*Work order*
Return every record below exactly as written, but leave out the pictures.

START Information

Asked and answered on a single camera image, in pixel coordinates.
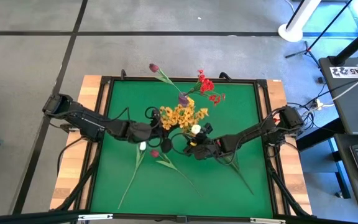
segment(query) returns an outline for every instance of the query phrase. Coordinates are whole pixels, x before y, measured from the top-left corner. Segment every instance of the wooden table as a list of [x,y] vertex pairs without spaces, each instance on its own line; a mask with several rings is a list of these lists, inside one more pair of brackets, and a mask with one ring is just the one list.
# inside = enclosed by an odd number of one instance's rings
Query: wooden table
[[[78,102],[83,106],[95,110],[96,99],[98,97],[100,83],[102,76],[100,75],[85,75],[80,90],[80,95],[78,97]],[[267,80],[268,85],[268,94],[270,99],[270,105],[272,110],[285,106],[287,100],[285,98],[283,83],[281,80]],[[104,107],[106,104],[106,98],[108,94],[108,85],[105,85],[101,90],[103,91],[103,96],[101,104],[99,107],[99,113],[103,114]],[[260,101],[262,102],[262,112],[263,116],[267,116],[267,110],[265,103],[265,98],[263,94],[262,87],[259,87]],[[75,141],[80,137],[79,132],[70,133],[67,139],[67,144]],[[296,144],[293,138],[287,137],[287,142]],[[96,143],[92,144],[91,156],[89,157],[90,161],[93,160],[93,155],[96,150]],[[57,177],[55,190],[53,192],[52,201],[50,203],[50,208],[58,207],[64,199],[70,194],[74,189],[75,185],[80,179],[81,169],[83,161],[85,159],[85,150],[86,141],[79,141],[67,151],[65,151],[62,157],[62,163],[60,166],[60,172]],[[306,184],[303,177],[303,171],[300,163],[300,158],[297,150],[286,144],[281,146],[280,157],[282,162],[283,175],[285,179],[285,185],[295,198],[295,200],[302,206],[302,208],[311,214],[311,207],[309,202],[308,193],[306,190]],[[272,159],[273,166],[276,166],[274,159]],[[82,197],[80,202],[80,208],[85,208],[86,199],[88,197],[89,181],[85,185],[84,190],[82,191]],[[282,202],[282,197],[280,189],[275,184],[275,194],[278,205],[279,214],[284,214],[284,206]]]

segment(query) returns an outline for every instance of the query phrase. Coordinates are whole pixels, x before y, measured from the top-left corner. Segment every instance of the concrete floor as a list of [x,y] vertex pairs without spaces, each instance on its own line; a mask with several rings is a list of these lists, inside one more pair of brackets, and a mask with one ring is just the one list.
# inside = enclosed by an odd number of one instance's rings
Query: concrete floor
[[[80,5],[81,0],[1,0],[0,30],[72,30]],[[342,6],[322,3],[304,31],[323,30]],[[280,24],[288,22],[291,14],[284,0],[233,0],[225,4],[217,0],[89,0],[80,30],[275,32]],[[345,11],[329,31],[356,29],[351,13]],[[52,90],[68,39],[0,37],[0,138],[4,140],[0,146],[0,215],[11,206],[40,123],[40,111]],[[350,42],[351,39],[325,37],[313,52],[318,58],[335,55]],[[289,43],[279,37],[78,37],[60,92],[77,98],[83,75],[118,75],[122,68],[129,76],[151,75],[148,64],[152,62],[173,76],[195,77],[196,70],[202,68],[211,77],[225,71],[235,78],[281,79],[287,100],[305,103],[320,91],[322,86],[315,80],[321,74],[309,57],[283,57],[303,49],[302,42]],[[323,125],[335,117],[334,108],[324,109],[316,113],[316,124]],[[48,210],[57,156],[66,138],[63,131],[49,129],[24,212]],[[339,208],[326,206],[333,195],[317,197],[321,185],[315,183],[333,180],[307,175],[305,178],[315,215],[348,219],[333,215]],[[353,210],[358,211],[354,202],[338,204],[351,208],[347,210],[350,217]],[[349,220],[358,220],[358,212],[354,215]]]

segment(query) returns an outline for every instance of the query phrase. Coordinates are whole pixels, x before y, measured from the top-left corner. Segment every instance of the green mat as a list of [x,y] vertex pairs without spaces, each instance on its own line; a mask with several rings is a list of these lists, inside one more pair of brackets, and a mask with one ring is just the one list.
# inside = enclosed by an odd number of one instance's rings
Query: green mat
[[[193,85],[177,83],[183,91]],[[218,93],[226,94],[226,100],[217,106],[202,96],[191,95],[196,110],[209,108],[209,116],[200,125],[206,122],[212,124],[214,131],[210,134],[211,138],[235,134],[259,122],[252,85],[217,83],[215,89]],[[147,107],[174,108],[177,97],[178,90],[166,83],[115,81],[109,117],[117,116],[128,106],[131,119],[148,123],[144,116]],[[157,144],[158,140],[154,139],[151,143]],[[186,141],[179,136],[173,143],[175,148],[183,150]],[[135,149],[134,144],[105,135],[91,202],[92,212],[272,218],[260,138],[244,144],[237,152],[239,166],[253,195],[231,166],[223,166],[213,158],[197,161],[193,156],[169,152],[167,156],[194,183],[202,194],[200,197],[186,179],[156,163],[156,159],[148,153],[121,208],[117,209],[134,171]]]

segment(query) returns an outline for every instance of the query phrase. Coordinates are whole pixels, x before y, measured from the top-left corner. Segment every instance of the white cable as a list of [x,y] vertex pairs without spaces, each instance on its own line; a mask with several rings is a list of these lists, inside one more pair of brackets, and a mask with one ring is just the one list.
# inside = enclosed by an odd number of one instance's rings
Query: white cable
[[289,0],[284,0],[284,1],[286,1],[291,6],[292,12],[295,12],[295,9],[293,8],[292,3],[290,3]]
[[[328,101],[327,103],[330,103],[330,102],[333,102],[334,100],[338,99],[339,97],[343,96],[345,93],[347,93],[348,91],[350,91],[351,89],[353,89],[356,85],[358,85],[358,81],[353,84],[352,86],[350,86],[347,90],[343,91],[341,94],[339,94],[338,96],[336,96],[335,98],[333,98],[331,101]],[[319,108],[321,107],[329,107],[329,106],[334,106],[333,104],[331,105],[326,105],[327,103],[323,103],[322,105],[316,107],[316,108],[313,108],[312,110],[309,110],[309,111],[306,111],[303,115],[308,115],[310,114],[311,112],[315,111],[315,110],[318,110]]]

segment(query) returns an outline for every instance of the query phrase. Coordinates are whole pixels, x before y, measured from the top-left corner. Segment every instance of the white pole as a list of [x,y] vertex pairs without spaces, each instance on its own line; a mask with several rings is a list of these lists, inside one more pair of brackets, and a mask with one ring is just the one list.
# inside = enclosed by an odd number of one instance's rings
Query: white pole
[[317,8],[321,0],[304,0],[296,9],[289,24],[283,24],[278,28],[278,34],[289,42],[298,42],[303,37],[303,26]]

END Information

*Task answer*
Asked and answered on a single camera image, in pixel coordinates.
segment(query) returns an outline for every instance of the query phrase. Coordinates are whole pixels, x before y, measured from the top-left corner. Segment every instance of the wooden table as a list of [x,y] vertex pairs without spaces, each instance on its own line; a mask with several rings is a list of these lists, inside one more pair of brackets, and a mask with one ring is just the one list.
# inside = enclosed by an odd number of one instance's rings
Query: wooden table
[[[78,102],[83,106],[95,110],[96,99],[98,97],[100,83],[102,76],[100,75],[85,75],[80,90],[80,95],[78,97]],[[267,80],[268,85],[268,94],[270,99],[270,105],[272,110],[285,106],[287,100],[285,98],[283,83],[281,80]],[[104,107],[106,104],[106,98],[108,94],[108,85],[105,85],[101,90],[103,91],[103,96],[101,104],[99,107],[99,113],[103,114]],[[260,101],[262,102],[262,112],[263,116],[267,116],[267,110],[265,103],[265,98],[263,94],[262,87],[259,87]],[[75,141],[80,137],[79,132],[70,133],[67,139],[67,144]],[[296,144],[293,138],[287,137],[287,142]],[[96,143],[92,144],[91,156],[89,157],[90,161],[93,160],[93,155],[96,150]],[[57,177],[55,190],[53,192],[52,201],[50,203],[50,208],[58,207],[64,199],[70,194],[74,189],[75,185],[80,179],[81,169],[83,161],[85,159],[85,150],[86,141],[79,141],[67,151],[65,151],[62,157],[62,163],[60,166],[60,172]],[[306,184],[303,177],[303,171],[300,163],[300,158],[297,150],[286,144],[281,146],[280,157],[282,162],[283,175],[285,179],[285,185],[295,198],[295,200],[302,206],[302,208],[311,214],[311,207],[309,202],[308,193],[306,190]],[[272,159],[273,166],[276,166],[274,159]],[[82,197],[80,202],[80,208],[85,208],[86,199],[88,197],[89,181],[85,185],[84,190],[82,191]],[[282,202],[282,197],[280,189],[275,184],[275,194],[278,205],[279,214],[284,214],[284,206]]]

segment(query) returns an outline for every instance of the query phrase. Coordinates are whole pixels, x before y, measured from the top-left corner. Segment every instance of the concrete floor as a list of [x,y] vertex pairs without spaces, each instance on its own line; a mask with several rings is a list of these lists, inside one more pair of brackets, and a mask with one ring is just the one list.
# inside = enclosed by an odd number of one instance's rings
Query: concrete floor
[[[80,5],[81,0],[1,0],[0,30],[72,30]],[[342,6],[322,3],[304,31],[323,30]],[[280,24],[288,22],[291,14],[284,0],[233,0],[225,4],[217,0],[89,0],[80,30],[275,32]],[[345,11],[329,31],[356,29],[351,13]],[[52,90],[68,39],[0,37],[0,138],[4,140],[0,146],[0,215],[11,206],[40,123],[40,111]],[[350,42],[351,39],[325,37],[313,52],[318,58],[335,55]],[[289,43],[279,37],[78,37],[60,92],[77,98],[83,75],[118,75],[122,68],[129,76],[151,75],[148,64],[152,62],[173,76],[195,77],[196,70],[202,68],[211,77],[225,71],[235,78],[281,79],[287,100],[305,103],[320,91],[322,86],[315,80],[321,74],[309,57],[283,57],[303,49],[302,42]],[[323,125],[335,117],[334,108],[324,109],[316,113],[316,124]],[[48,210],[57,156],[66,138],[63,131],[49,129],[24,212]],[[339,208],[326,206],[333,195],[317,197],[321,185],[315,183],[333,180],[307,175],[305,178],[315,215],[348,219],[333,215]],[[353,210],[358,211],[354,202],[338,204],[351,208],[347,210],[350,217]],[[349,220],[358,220],[358,212],[354,215]]]

segment(query) returns an outline for every instance of the query phrase. Coordinates are whole pixels, x before y, measured from the top-left corner. Segment every instance of the green mat as a list of [x,y] vertex pairs without spaces, each instance on its own line; a mask with several rings is a list of these lists, inside one more pair of brackets, and a mask with one ring is just the one list.
# inside = enclosed by an odd number of one instance's rings
Query: green mat
[[[193,85],[177,83],[183,91]],[[218,93],[226,94],[226,100],[217,106],[202,96],[191,95],[196,110],[209,108],[209,116],[200,125],[206,122],[212,124],[214,131],[210,134],[211,138],[235,134],[259,122],[252,85],[217,83],[215,89]],[[147,107],[174,108],[177,97],[178,90],[166,83],[115,81],[109,117],[117,116],[128,106],[131,119],[148,123],[144,116]],[[157,144],[158,140],[154,139],[151,143]],[[186,141],[179,136],[173,143],[175,148],[183,150]],[[135,149],[134,144],[105,135],[91,202],[92,212],[272,218],[260,138],[244,144],[237,152],[239,166],[253,195],[231,166],[223,166],[213,158],[197,161],[193,156],[169,152],[167,156],[194,183],[202,194],[200,197],[186,179],[156,163],[156,159],[148,153],[121,208],[117,209],[134,171]]]

segment(query) returns an outline for every instance of the query phrase. Coordinates are whole pixels, x before y, measured from the top-left corner. Segment every instance of the white cable as a list of [x,y] vertex pairs without spaces, each instance on its own line; a mask with several rings is a list of these lists, inside one more pair of brackets, and a mask with one ring is just the one list.
# inside = enclosed by an odd number of one instance's rings
Query: white cable
[[289,0],[284,0],[284,1],[286,1],[291,6],[292,12],[295,12],[295,9],[293,8],[292,3],[290,3]]
[[[328,101],[327,103],[330,103],[330,102],[333,102],[334,100],[338,99],[339,97],[343,96],[345,93],[347,93],[348,91],[350,91],[351,89],[353,89],[356,85],[358,85],[358,81],[353,84],[352,86],[350,86],[347,90],[343,91],[341,94],[339,94],[338,96],[336,96],[335,98],[333,98],[331,101]],[[319,108],[321,107],[329,107],[329,106],[334,106],[333,104],[331,105],[326,105],[327,103],[323,103],[322,105],[316,107],[316,108],[313,108],[312,110],[309,110],[309,111],[306,111],[303,115],[308,115],[310,114],[311,112],[315,111],[315,110],[318,110]]]

segment(query) returns an outline for every instance of the query phrase. Coordinates are whole pixels, x before y, measured from the top-left corner. Segment every instance of the white pole as a list of [x,y] vertex pairs without spaces, each instance on its own line; a mask with several rings is a list of these lists, inside one more pair of brackets, and a mask with one ring is just the one list.
# inside = enclosed by an odd number of one instance's rings
Query: white pole
[[317,8],[321,0],[304,0],[296,9],[289,24],[283,24],[278,28],[278,34],[289,42],[298,42],[303,37],[303,26]]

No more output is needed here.